INNSBRUCK. Noch ist es leise. Sieben Uhr. Dort, wo sonst Freerider mit ihren Skischuhen auf dem Holzboden der Talstation poltern, hört man nur das Summen der ersten Kontrollbahn. Die Scheiben sind vereist, heftig fällt der Schnee auf die Stadt und den Wald. Die Sicht ist schlecht. Schade, finden die Kommissionsmitglieder, die oben auf der Seegrube im Schnee mit einem Funkgerät in der Hand stehen und in das Weiße spähen. "Gsehn hamma nix", sagen sie in den Funk. Am anderen Ende stehen die Sprengbeauftragten. Sie transportieren den Sprengstoff mit Sprengbahnen in die bekannten Lawinenpunkte: Juliusrinne, Karrinne, Seilbahnrinne – um nur einige zu nennen. Man weiß, dass die Errichtung eines Skigebietes, wie es die Nordkette ist, heute undenkbar wäre – viel zu lawinengefährlich.
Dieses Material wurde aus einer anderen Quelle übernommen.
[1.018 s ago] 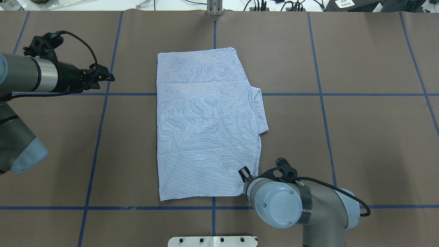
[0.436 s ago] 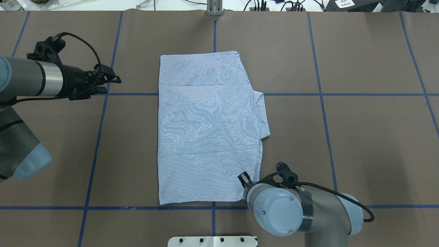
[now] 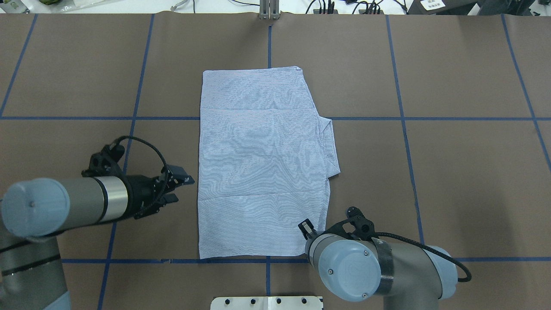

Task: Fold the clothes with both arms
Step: 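Bring the left gripper to the other near corner and grasp both corners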

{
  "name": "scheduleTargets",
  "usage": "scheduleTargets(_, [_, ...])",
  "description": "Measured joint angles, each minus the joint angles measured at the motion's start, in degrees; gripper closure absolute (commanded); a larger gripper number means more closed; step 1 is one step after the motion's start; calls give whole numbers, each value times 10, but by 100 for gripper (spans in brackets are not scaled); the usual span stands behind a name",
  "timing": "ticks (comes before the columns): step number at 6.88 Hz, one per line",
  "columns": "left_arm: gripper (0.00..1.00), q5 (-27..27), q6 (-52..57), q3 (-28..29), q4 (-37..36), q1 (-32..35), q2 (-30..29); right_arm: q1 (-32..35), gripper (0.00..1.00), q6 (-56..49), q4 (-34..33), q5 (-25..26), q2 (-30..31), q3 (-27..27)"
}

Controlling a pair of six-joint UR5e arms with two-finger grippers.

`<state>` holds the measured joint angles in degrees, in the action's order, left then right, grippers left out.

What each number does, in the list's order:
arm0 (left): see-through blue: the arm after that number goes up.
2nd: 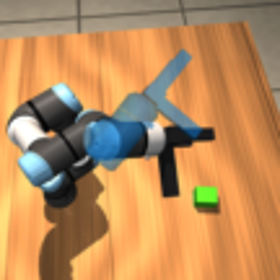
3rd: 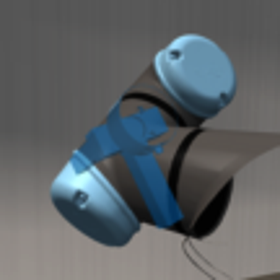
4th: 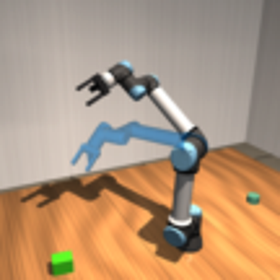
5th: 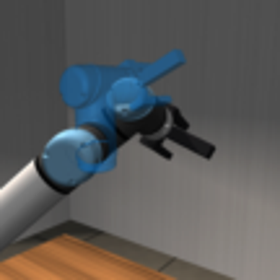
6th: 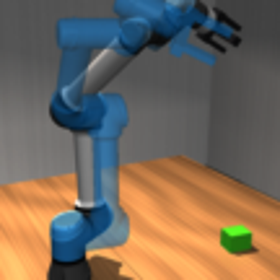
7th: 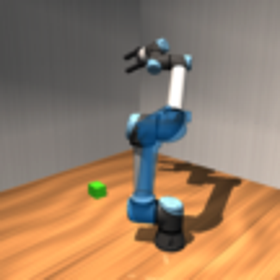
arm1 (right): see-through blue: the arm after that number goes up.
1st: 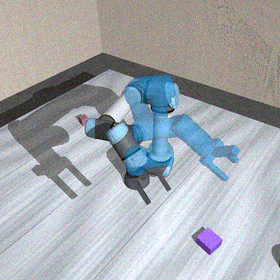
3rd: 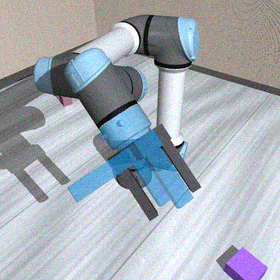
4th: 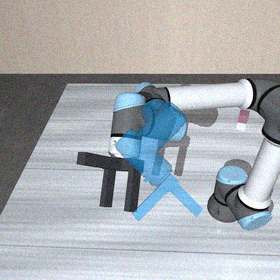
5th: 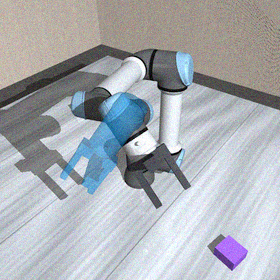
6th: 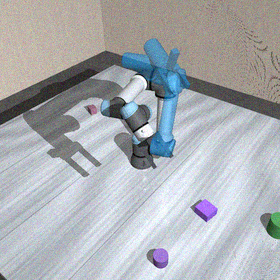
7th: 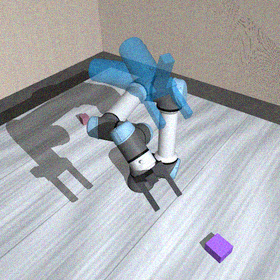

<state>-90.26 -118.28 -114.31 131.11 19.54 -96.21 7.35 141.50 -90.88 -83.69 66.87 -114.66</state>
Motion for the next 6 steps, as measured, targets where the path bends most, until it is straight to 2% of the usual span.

(Video: Christian Wucherer)

"Die Erfahrensten"

Die Kommissionsmitglieder Werner Haberfellner, Kurt Pröller, Klaus Baumgartner und Sebastian Larcher sind die erfahrensten, erklärt Christian Wucherer, der für den Bahnbetrieb auf der Nordkette verantwortlich ist. Sie stehen im Schneefall und warnen uns "Gehts an Schritt zrück". Eine Minute nach dem nächsten Krach schneit uns der Lawinenstaub ein. Pröller, der eigentlich Förster der Stadt ist, kennt Geschichten aus Zeiten, als Lawinen noch so groß und lang waren, dass sie bis zum Inn reichten. Heute ist die Nordkette mit Lawinenverbauungen und Auffangbecken gesichert. Evakuierungen gibt es kaum mehr. Lediglich die Bewohner des Rechenhofes müssen in Extremsituationen ihre Häuser verlassen. Im Normalfall ist man – auch bei viel Schnee – in drei, vier Stunden mit den Sprengungen fertig, nur Skitourengeher können Verzögerungen verursachen. Das ärgert die Kommission, da sie die Arbeit nur dann fortsetzen können, wenn der Tourengeher oben angekommen ist.

Gesammelter Lagebericht

Nach den Sprengungen trifft man sich in einem kleinen Raum und beurteilt gemeinsam, welche Wege offen bleiben können. In den Computer wird außerdem der Lagebericht für das Gebiet eingegeben: Dieser kommt zum Lawinenwarndienst, der diese tirolweit sammelt und danach die allgemeine Warnstufe veröffentlicht. Heute: Warnstufe vier. Als krönenden Abschluss gönnen sich die Kommissionsmitglieder eine Fahrt zur Talstation. Die erste Powderfahrt des Tages haben sich die "Schutzengel der Stadt" verdient.

Zur Sache

Lawinenwarnstufe fünf. Derart viel Schnee in Kombination mit einer derart heiklen Situation, wie diesen Montag, gab es seit 1999 nicht mehr in Tirol. In solchen Fällen ist es nicht übertrieben zu sagen, dass die Lawinenkommissionen – Gremien, die täglich die Lawinensituation einschätzen (in Tirol gibt es über 250) – echte Lebensretter sind. In Innsbruck stellen die Nordkettenbahnen die "Schutzengel der Stadt". Sie sind (teilweise) seit Jahrzehnten dabei und bringen ihre Erfahrungen über Schnee, Wetter und Berge ein. Sie geben ihre Empfehlungen ab, welche Wege gesperrt werden müssen, welche Lawinenwarnstufe vergeben werden soll, etc. Nach der Einschätzung sind die Mitglieder der Innsbrucker Kommission ganz "normale" Mitarbeiter des Skigebietes und für die Pistenrettung verantwortlich.